Ce vaccin testé sur des personnes de 70 ans ralentirait le vieillissement biologique de plusieurs années, selon cette étude
Le vaccin contre le zona pourrait avoir des effets qui dépassent largement sa mission première.

Selon une étude américaine menée auprès de plus de 3 800 personnes âgées de 70 ans et plus, les seniors vaccinés présenteraient des marqueurs biologiques évoquant un vieillissement plus lent. Des résultats qui ouvrent de nouvelles pistes de recherche sur la prévention du déclin lié à l’âge.
Les chercheurs se sont intéressés au vieillissement biologique, qui reflète l’état réel des cellules et des organes, indépendamment de l’âge inscrit sur la carte d’identité.
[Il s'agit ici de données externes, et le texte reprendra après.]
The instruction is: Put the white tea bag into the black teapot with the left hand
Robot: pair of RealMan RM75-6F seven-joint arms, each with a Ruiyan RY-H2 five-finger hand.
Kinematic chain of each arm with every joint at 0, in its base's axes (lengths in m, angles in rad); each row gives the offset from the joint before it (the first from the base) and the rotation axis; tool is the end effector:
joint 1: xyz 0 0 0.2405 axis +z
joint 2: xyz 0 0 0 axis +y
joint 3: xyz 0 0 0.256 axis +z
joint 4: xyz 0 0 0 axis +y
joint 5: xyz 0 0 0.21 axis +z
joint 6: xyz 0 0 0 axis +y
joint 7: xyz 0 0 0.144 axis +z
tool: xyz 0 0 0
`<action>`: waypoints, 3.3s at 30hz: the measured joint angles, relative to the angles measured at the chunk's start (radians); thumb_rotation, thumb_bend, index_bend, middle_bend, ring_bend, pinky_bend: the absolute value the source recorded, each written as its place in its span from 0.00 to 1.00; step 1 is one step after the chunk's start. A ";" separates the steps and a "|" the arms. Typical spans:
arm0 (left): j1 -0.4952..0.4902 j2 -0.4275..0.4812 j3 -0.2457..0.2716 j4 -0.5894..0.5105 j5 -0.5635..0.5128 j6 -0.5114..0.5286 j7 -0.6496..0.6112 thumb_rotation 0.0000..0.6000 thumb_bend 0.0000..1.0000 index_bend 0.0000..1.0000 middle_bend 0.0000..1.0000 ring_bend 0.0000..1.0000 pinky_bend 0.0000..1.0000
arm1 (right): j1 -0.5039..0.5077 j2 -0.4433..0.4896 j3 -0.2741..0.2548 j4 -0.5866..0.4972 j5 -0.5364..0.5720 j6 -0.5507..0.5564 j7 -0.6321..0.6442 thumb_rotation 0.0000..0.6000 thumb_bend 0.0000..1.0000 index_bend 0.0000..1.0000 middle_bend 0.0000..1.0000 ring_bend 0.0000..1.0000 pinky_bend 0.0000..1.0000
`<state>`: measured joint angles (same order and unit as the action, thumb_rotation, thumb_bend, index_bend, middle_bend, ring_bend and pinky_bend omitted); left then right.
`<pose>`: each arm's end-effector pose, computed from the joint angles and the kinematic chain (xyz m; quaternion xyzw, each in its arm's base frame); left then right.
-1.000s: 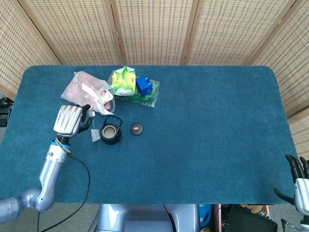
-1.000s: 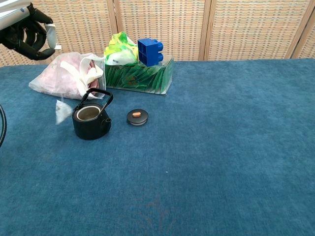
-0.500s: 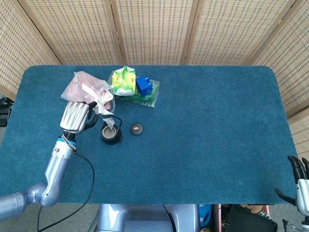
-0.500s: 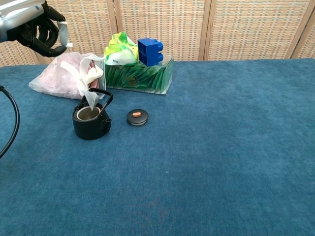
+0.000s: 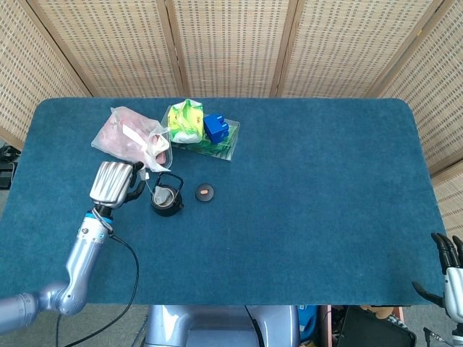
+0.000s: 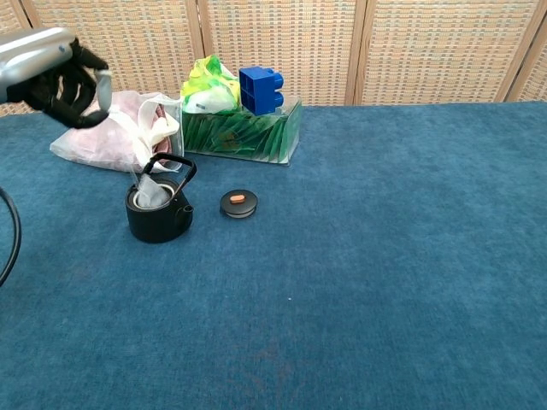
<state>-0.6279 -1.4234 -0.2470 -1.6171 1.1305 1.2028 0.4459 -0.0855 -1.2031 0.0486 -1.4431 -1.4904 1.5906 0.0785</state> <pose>-0.1608 0.3421 0.0607 -0.6650 -0.3300 -0.4186 0.5231 -0.3568 -0.1232 0.1625 0.5365 -0.4023 0.3646 0.6461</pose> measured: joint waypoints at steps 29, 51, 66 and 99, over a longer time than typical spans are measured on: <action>0.089 0.115 0.179 -0.205 -0.105 -0.040 0.158 1.00 0.43 0.28 0.76 0.67 0.70 | -0.004 0.003 0.001 -0.010 -0.006 0.010 -0.009 1.00 0.12 0.11 0.18 0.03 0.10; 0.032 0.154 0.174 -0.239 -0.181 -0.092 0.222 1.00 0.49 0.17 0.76 0.67 0.70 | -0.004 -0.002 0.001 0.002 -0.008 0.009 0.004 1.00 0.12 0.11 0.18 0.03 0.10; -0.154 0.157 0.167 -0.194 -0.457 -0.278 0.334 1.00 0.66 0.10 0.77 0.68 0.70 | -0.004 -0.002 0.002 0.002 -0.004 0.006 0.003 1.00 0.12 0.11 0.18 0.03 0.10; -0.289 0.132 0.221 -0.160 -0.520 -0.301 0.242 1.00 0.67 0.10 0.77 0.68 0.70 | -0.007 -0.004 0.004 0.007 0.003 0.003 0.012 1.00 0.12 0.11 0.18 0.03 0.10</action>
<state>-0.9168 -1.2910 -0.0263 -1.7775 0.6102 0.9021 0.6878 -0.0926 -1.2072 0.0522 -1.4358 -1.4872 1.5933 0.0906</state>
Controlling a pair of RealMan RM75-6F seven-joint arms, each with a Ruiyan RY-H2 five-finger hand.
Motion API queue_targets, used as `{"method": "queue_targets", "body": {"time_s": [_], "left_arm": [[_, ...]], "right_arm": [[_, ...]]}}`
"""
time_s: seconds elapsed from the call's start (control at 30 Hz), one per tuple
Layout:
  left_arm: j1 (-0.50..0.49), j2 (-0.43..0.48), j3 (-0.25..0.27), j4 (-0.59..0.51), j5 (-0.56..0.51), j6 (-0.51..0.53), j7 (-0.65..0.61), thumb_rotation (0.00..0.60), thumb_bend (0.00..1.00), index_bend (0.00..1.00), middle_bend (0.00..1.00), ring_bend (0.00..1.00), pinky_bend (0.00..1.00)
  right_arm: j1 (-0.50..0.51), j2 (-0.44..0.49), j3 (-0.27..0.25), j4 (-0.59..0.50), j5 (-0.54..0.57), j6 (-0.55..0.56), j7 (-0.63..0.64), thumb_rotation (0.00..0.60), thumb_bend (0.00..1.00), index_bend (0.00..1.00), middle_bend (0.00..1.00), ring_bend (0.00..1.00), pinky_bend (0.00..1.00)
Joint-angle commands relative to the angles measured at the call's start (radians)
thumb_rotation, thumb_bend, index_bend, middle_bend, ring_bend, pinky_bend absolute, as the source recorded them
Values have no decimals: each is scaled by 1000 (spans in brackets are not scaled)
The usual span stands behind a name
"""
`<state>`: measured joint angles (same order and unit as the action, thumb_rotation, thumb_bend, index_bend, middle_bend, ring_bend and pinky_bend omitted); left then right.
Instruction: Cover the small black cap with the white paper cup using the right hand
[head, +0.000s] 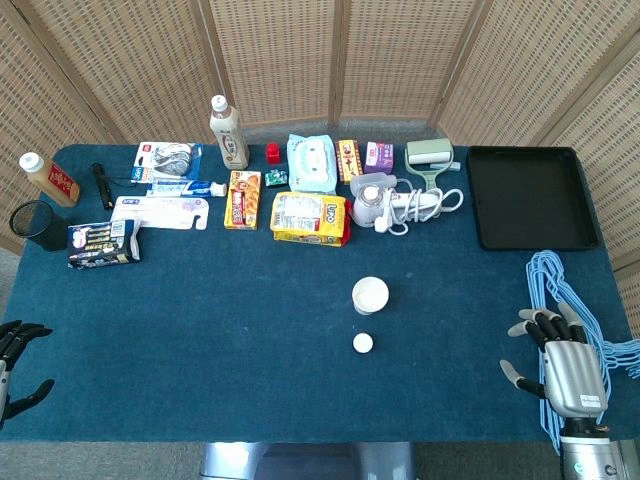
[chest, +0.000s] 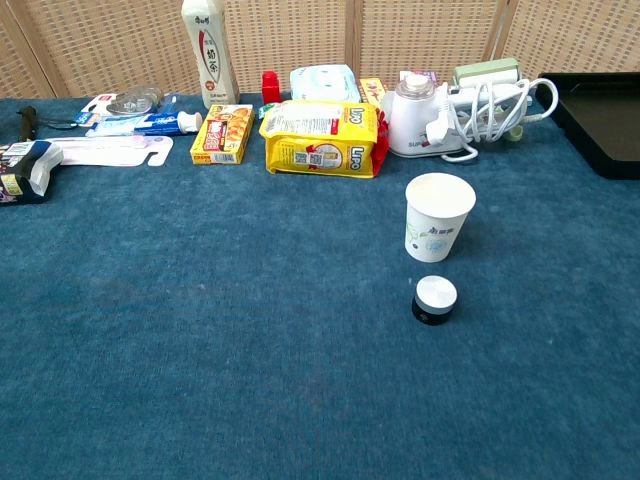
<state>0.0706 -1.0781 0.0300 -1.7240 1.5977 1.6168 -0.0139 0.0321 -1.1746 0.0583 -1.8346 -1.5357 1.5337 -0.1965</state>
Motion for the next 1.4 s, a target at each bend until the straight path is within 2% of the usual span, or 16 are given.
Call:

Ce processus est influencé par plusieurs facteurs, notamment l’inflammation chronique, le fonctionnement du système immunitaire et certaines modifications cellulaires.
Dans cette étude, les participants vaccinés contre le zona présentaient un âge biologique inférieur à leur âge chronologique, contrairement à ce qui était observé chez les personnes non vaccinées.
Publiés en janvier 2026 dans The Journals of Gerontology, ces travaux suggèrent que le vaccin pourrait agir au-delà de la prévention du zona, en influençant certains mécanismes associés au vieillissement.
Une diminution de l’inflammation et un système immunitaire renforcé

Les chercheurs ont observé que les personnes vaccinées présentaient des niveaux plus faibles d’inflammation chronique, un phénomène souvent associé au vieillissement et au développement de maladies cardiovasculaires, de la fragilité ou encore du déclin cognitif.
Selon le professeur Jung Ki Kim, premier auteur de l’étude, cette réduction de l’inflammation pourrait expliquer en partie le ralentissement du vieillissement biologique observé chez les participants vaccinés.
L’étude indique également que le vaccin stimulerait à la fois l’immunité innée, première ligne de défense contre les infections, et l’immunité adaptative, qui permet une réponse plus ciblée face aux agents pathogènes. Cette action contribuerait à maintenir des défenses immunitaires plus efficaces avec l’âge.
Des effets observés plusieurs années après la vaccination

Les chercheurs rapportent que les bénéfices potentiels ne disparaissent pas quelques mois après l’injection. Chez les participants suivis, des marqueurs de vieillissement plus favorables étaient encore observés jusqu’à quatre ans après la vaccination.
L’étude met également en évidence un ralentissement du vieillissement épigénétique et transcriptomique, c’est-à-dire des mécanismes qui influencent l’expression des gènes et le fonctionnement des cellules. Les profils biologiques des personnes vaccinées se rapprochaient davantage de ceux observés chez des individus plus jeunes.
Ces résultats suggèrent que le vaccin pourrait agir sur plusieurs mécanismes fondamentaux du vieillissement, même si les chercheurs soulignent que ces observations nécessitent encore d’être confirmées.
Une piste prometteuse, mais qui demande confirmation
Les auteurs estiment que ce ralentissement du vieillissement biologique pourrait être associé à une diminution du risque de certaines maladies liées à l’âge, comme les maladies cardiovasculaires ou les troubles cognitifs, ainsi qu’à une meilleure santé globale chez les seniors.
La coautrice de l’étude, la professeure Eileen Crimmins, souligne que ces travaux s’inscrivent dans un nombre croissant de recherches montrant que certains vaccins pourraient produire des effets bénéfiques dépassant la seule prévention des infections.